• [EXERCISE INPUTS]
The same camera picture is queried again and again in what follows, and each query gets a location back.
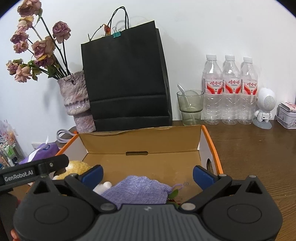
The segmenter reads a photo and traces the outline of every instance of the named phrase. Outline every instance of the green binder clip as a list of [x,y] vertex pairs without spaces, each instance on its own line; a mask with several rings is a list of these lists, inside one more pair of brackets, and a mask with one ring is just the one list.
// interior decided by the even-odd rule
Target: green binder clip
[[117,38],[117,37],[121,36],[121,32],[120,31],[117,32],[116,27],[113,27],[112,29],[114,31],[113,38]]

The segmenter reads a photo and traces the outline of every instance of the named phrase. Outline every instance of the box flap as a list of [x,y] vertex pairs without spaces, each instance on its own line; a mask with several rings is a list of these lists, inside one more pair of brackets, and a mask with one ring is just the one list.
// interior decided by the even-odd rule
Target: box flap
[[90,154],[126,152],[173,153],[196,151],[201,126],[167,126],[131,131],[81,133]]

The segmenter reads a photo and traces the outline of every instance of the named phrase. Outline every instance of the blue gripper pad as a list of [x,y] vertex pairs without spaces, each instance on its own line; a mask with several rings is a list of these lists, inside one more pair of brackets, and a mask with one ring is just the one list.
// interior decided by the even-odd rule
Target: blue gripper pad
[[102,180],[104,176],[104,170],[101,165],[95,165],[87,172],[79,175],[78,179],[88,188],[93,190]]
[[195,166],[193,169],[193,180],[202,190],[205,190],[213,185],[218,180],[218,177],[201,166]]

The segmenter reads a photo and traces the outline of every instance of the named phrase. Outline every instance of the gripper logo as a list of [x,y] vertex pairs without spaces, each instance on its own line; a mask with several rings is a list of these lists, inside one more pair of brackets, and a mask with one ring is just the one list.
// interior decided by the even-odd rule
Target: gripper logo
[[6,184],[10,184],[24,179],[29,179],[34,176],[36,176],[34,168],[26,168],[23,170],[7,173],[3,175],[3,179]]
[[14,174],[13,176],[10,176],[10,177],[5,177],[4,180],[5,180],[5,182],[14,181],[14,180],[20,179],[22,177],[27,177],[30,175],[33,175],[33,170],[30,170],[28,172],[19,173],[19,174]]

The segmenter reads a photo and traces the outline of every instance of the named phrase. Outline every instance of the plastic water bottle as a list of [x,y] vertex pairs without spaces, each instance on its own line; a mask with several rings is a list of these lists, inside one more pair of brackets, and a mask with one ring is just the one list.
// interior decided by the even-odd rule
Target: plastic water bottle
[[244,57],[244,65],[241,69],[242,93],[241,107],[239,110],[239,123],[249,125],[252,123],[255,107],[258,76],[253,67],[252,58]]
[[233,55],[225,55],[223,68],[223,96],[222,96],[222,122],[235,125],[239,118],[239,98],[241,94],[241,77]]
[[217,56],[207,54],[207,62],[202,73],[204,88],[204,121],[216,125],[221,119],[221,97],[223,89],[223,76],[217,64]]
...
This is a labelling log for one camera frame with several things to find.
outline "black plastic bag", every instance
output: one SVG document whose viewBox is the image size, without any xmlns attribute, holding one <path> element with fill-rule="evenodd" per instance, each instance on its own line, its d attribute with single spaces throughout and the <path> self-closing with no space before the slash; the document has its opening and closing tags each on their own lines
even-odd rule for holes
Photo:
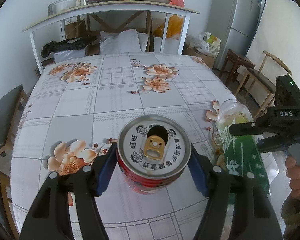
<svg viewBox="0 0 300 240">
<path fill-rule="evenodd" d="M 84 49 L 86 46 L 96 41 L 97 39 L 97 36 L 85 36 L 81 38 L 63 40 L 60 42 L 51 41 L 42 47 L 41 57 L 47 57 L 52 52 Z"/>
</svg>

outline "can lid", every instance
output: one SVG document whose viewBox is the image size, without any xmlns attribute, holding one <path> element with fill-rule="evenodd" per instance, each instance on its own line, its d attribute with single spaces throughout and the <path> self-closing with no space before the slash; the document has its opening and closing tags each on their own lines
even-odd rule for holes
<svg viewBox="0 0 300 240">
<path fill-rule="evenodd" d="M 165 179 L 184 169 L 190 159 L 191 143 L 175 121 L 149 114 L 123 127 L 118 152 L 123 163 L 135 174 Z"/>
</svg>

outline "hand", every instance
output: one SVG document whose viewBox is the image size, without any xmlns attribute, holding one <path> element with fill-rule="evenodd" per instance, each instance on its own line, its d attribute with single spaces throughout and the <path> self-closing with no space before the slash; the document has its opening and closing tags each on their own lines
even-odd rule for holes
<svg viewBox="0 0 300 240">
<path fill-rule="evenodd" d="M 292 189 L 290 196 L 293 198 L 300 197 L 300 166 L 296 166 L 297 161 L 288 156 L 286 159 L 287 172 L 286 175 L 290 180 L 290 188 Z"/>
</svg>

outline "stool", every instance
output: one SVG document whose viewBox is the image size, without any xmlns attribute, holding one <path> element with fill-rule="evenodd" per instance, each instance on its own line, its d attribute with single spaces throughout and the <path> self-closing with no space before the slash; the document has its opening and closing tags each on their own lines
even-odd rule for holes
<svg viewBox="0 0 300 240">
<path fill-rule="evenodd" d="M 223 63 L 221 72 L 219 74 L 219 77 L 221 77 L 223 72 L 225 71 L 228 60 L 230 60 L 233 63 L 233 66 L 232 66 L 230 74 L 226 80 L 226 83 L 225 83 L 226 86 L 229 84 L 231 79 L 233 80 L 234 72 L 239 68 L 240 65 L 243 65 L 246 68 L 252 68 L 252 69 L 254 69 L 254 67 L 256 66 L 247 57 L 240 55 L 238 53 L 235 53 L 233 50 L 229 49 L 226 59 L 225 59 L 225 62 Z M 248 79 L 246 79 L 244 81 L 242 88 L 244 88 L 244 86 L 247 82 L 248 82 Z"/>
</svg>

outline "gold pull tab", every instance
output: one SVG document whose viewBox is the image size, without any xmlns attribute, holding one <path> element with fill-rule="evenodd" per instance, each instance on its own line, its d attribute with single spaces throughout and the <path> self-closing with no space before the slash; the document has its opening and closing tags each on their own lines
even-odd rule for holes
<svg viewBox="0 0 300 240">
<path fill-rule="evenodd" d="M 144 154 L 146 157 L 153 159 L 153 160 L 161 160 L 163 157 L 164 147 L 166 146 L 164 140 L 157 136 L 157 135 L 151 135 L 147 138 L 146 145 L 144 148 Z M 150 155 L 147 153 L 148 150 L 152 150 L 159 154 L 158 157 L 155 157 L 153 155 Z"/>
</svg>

• [TASK ITEM] Pull out every line in the data above that has the word "camera".

• [COMPLETED TASK]
The same camera picture is queried again and again in what follows, and each query gets a location back.
This is a labelling log for one camera frame with several things to find.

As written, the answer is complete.